#### REQUIREMENT:
Repeat each line of the data exactly as written.

(Dataset excerpts)
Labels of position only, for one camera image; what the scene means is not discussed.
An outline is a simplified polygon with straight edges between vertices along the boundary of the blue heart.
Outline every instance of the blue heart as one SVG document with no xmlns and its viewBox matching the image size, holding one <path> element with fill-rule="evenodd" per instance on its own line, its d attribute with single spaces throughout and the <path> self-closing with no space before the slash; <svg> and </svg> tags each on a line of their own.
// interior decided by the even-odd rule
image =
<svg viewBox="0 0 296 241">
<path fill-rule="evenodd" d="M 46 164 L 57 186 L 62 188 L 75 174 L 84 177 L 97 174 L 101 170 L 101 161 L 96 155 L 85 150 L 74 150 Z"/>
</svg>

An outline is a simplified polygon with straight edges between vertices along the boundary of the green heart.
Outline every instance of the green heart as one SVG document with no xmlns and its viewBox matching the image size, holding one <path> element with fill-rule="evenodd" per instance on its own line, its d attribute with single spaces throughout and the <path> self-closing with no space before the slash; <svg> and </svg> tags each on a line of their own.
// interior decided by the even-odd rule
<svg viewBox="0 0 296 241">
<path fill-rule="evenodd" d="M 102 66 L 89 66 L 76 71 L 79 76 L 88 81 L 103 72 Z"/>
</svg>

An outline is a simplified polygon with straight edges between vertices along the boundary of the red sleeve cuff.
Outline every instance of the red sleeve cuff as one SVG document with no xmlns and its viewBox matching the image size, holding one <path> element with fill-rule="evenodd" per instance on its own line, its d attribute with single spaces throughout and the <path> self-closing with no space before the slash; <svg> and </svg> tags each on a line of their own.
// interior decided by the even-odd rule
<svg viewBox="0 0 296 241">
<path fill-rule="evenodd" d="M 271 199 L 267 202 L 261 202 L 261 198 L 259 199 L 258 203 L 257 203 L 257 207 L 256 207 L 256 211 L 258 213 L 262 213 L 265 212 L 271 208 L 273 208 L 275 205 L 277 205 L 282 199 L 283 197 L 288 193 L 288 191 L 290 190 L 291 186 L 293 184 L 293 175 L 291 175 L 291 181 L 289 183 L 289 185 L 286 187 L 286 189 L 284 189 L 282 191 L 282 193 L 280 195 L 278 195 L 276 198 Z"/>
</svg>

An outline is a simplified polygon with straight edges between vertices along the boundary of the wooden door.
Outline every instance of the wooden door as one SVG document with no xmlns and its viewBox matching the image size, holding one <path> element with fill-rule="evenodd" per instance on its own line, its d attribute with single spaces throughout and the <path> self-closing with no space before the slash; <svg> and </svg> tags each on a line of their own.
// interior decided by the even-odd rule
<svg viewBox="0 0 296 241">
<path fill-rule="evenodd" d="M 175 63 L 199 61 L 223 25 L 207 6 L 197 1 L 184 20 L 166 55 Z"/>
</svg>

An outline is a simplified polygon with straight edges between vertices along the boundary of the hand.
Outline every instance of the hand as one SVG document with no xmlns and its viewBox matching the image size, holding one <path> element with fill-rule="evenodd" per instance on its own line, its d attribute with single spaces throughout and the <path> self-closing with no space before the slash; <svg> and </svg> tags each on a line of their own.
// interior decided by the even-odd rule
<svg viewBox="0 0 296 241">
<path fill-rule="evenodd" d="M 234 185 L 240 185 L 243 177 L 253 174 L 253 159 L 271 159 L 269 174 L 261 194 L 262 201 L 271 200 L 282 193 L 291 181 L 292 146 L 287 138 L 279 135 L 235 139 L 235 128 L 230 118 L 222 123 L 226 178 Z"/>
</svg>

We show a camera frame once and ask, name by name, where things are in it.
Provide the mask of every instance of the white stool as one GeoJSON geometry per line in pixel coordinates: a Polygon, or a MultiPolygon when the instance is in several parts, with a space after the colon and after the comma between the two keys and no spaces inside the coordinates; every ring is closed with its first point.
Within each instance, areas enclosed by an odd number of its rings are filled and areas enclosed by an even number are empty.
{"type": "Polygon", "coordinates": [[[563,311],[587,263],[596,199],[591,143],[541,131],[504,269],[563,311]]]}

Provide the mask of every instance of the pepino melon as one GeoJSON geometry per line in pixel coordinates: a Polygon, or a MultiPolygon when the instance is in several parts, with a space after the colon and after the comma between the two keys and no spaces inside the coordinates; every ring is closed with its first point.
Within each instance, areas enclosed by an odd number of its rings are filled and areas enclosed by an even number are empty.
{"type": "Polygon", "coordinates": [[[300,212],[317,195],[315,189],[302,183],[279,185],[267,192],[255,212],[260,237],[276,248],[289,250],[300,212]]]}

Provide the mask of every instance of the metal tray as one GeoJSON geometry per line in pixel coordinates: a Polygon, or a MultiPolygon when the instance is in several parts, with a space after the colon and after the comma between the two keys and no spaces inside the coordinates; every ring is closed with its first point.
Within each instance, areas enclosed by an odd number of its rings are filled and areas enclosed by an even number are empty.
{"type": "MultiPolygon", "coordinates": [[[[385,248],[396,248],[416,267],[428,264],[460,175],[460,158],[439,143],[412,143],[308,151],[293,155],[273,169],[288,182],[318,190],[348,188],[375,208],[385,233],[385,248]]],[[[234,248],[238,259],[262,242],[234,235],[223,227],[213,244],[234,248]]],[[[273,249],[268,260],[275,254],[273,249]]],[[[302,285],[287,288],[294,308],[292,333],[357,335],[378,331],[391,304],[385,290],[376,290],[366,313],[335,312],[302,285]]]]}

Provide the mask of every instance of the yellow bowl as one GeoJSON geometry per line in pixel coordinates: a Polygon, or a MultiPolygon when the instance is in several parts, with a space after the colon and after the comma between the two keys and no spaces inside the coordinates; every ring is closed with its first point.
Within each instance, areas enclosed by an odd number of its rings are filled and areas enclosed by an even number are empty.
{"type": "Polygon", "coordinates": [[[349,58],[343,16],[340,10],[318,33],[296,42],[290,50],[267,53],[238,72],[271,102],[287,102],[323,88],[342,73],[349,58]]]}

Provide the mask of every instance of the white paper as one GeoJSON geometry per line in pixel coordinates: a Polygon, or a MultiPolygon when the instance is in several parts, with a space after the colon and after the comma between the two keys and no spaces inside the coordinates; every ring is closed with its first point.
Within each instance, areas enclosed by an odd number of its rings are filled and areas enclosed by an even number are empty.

#### SOLUTION TO THIS PROBLEM:
Labels of position only, for one camera image; what the scene means is not discussed.
An outline is a simplified polygon with straight edges between vertices along the boundary of the blue heart.
Outline every instance of the blue heart as one SVG document with no xmlns and its viewBox matching the image size, holding one <path> element with fill-rule="evenodd" per instance on its own line, its d attribute with single spaces throughout and the <path> self-closing with no space before the slash; <svg> and </svg> tags each on a line of their own.
// interior decided by the even-odd rule
image =
<svg viewBox="0 0 296 241">
<path fill-rule="evenodd" d="M 46 164 L 57 186 L 62 188 L 75 174 L 84 177 L 97 174 L 101 170 L 101 161 L 96 155 L 85 150 L 74 150 Z"/>
</svg>

An outline is a simplified polygon with straight edges between vertices along the boundary of the green heart.
Outline every instance of the green heart as one SVG document with no xmlns and its viewBox matching the image size, holding one <path> element with fill-rule="evenodd" per instance on its own line, its d attribute with single spaces throughout and the <path> self-closing with no space before the slash; <svg> and </svg> tags each on a line of their own.
// interior decided by the even-odd rule
<svg viewBox="0 0 296 241">
<path fill-rule="evenodd" d="M 102 66 L 89 66 L 76 71 L 79 76 L 88 81 L 103 72 Z"/>
</svg>

An outline is a simplified polygon with straight edges between vertices along the boundary of the red sleeve cuff.
Outline every instance of the red sleeve cuff as one SVG document with no xmlns and its viewBox matching the image size, holding one <path> element with fill-rule="evenodd" per instance on its own line, its d attribute with single spaces throughout and the <path> self-closing with no space before the slash; <svg> and </svg> tags each on a line of their own.
// interior decided by the even-odd rule
<svg viewBox="0 0 296 241">
<path fill-rule="evenodd" d="M 271 199 L 267 202 L 261 202 L 261 198 L 259 199 L 258 203 L 257 203 L 257 207 L 256 207 L 256 211 L 258 213 L 262 213 L 265 212 L 271 208 L 273 208 L 275 205 L 277 205 L 282 199 L 283 197 L 288 193 L 288 191 L 290 190 L 291 186 L 293 184 L 293 175 L 291 175 L 291 181 L 289 183 L 289 185 L 286 187 L 286 189 L 284 189 L 282 191 L 282 193 L 280 195 L 278 195 L 276 198 Z"/>
</svg>

An outline is a simplified polygon with straight edges between vertices along the boundary of the wooden door.
Outline every instance of the wooden door as one SVG document with no xmlns and its viewBox matching the image size, holding one <path> element with fill-rule="evenodd" per instance on its own line, its d attribute with single spaces throughout and the <path> self-closing with no space before the slash; <svg> and </svg> tags each on a line of their own.
// interior decided by the even-odd rule
<svg viewBox="0 0 296 241">
<path fill-rule="evenodd" d="M 175 63 L 199 61 L 223 25 L 207 6 L 197 1 L 184 20 L 166 55 Z"/>
</svg>

An outline is a simplified polygon with straight edges between vertices along the boundary of the hand.
Outline every instance of the hand as one SVG document with no xmlns and its viewBox matching the image size, holding one <path> element with fill-rule="evenodd" per instance on its own line, its d attribute with single spaces throughout and the <path> self-closing with no space before the slash; <svg> and </svg> tags each on a line of their own.
// interior decided by the even-odd rule
<svg viewBox="0 0 296 241">
<path fill-rule="evenodd" d="M 234 185 L 240 185 L 243 177 L 253 174 L 253 159 L 271 159 L 269 174 L 261 194 L 262 201 L 271 200 L 282 193 L 291 181 L 292 146 L 287 138 L 279 135 L 235 139 L 235 128 L 230 118 L 222 123 L 226 178 Z"/>
</svg>

We show a camera frame once and ask, name by name, where things are in it.
Provide the mask of every instance of the white stool as one GeoJSON geometry per line in pixel coordinates: a Polygon, or a MultiPolygon when the instance is in several parts, with a space after the colon and after the comma between the two keys and no spaces inside the coordinates; every ring is closed with its first point.
Within each instance, areas enclosed by an odd number of its rings are filled and areas enclosed by an even number are empty.
{"type": "Polygon", "coordinates": [[[563,311],[587,263],[596,199],[591,143],[541,131],[504,269],[563,311]]]}

Provide the mask of every instance of the pepino melon as one GeoJSON geometry per line in pixel coordinates: a Polygon, or a MultiPolygon when the instance is in several parts, with a space after the colon and after the comma between the two keys and no spaces inside the coordinates; every ring is closed with its first point.
Within each instance, areas enclosed by an odd number of its rings are filled and areas enclosed by an even number are empty.
{"type": "Polygon", "coordinates": [[[300,212],[317,195],[315,189],[302,183],[279,185],[267,192],[255,212],[260,237],[276,248],[289,250],[300,212]]]}

Provide the mask of every instance of the metal tray as one GeoJSON geometry per line in pixel coordinates: a Polygon, or a MultiPolygon when the instance is in several parts, with a space after the colon and after the comma between the two keys and no spaces inside the coordinates; every ring is closed with its first point.
Within each instance, areas enclosed by an odd number of its rings are filled and areas enclosed by an even number are empty.
{"type": "MultiPolygon", "coordinates": [[[[385,248],[396,248],[416,267],[428,264],[460,175],[460,158],[439,143],[412,143],[308,151],[293,155],[273,169],[288,182],[318,190],[348,188],[375,208],[385,233],[385,248]]],[[[234,248],[238,259],[262,242],[234,235],[223,227],[213,244],[234,248]]],[[[273,249],[268,260],[275,254],[273,249]]],[[[302,285],[287,288],[294,308],[292,333],[357,335],[378,331],[391,304],[385,290],[376,290],[366,313],[335,312],[302,285]]]]}

Provide the mask of every instance of the yellow bowl as one GeoJSON geometry per line in pixel coordinates: a Polygon, or a MultiPolygon when the instance is in several parts, with a space after the colon and after the comma between the two keys and no spaces inside the coordinates; every ring is closed with its first point.
Within each instance, areas enclosed by an odd number of its rings are filled and areas enclosed by an even number are empty.
{"type": "Polygon", "coordinates": [[[349,58],[343,16],[340,10],[318,33],[296,42],[290,50],[267,53],[238,72],[271,102],[287,102],[323,88],[342,73],[349,58]]]}

Provide the mask of every instance of the white paper as one GeoJSON geometry per line in pixel coordinates: a Polygon, or a MultiPolygon when the instance is in several parts, with a space after the colon and after the comma between the two keys and no spaces inside the coordinates; every ring is closed with its first point.
Within each instance, areas enclosed by an odd number of its rings are filled and areas enclosed by an even number are empty.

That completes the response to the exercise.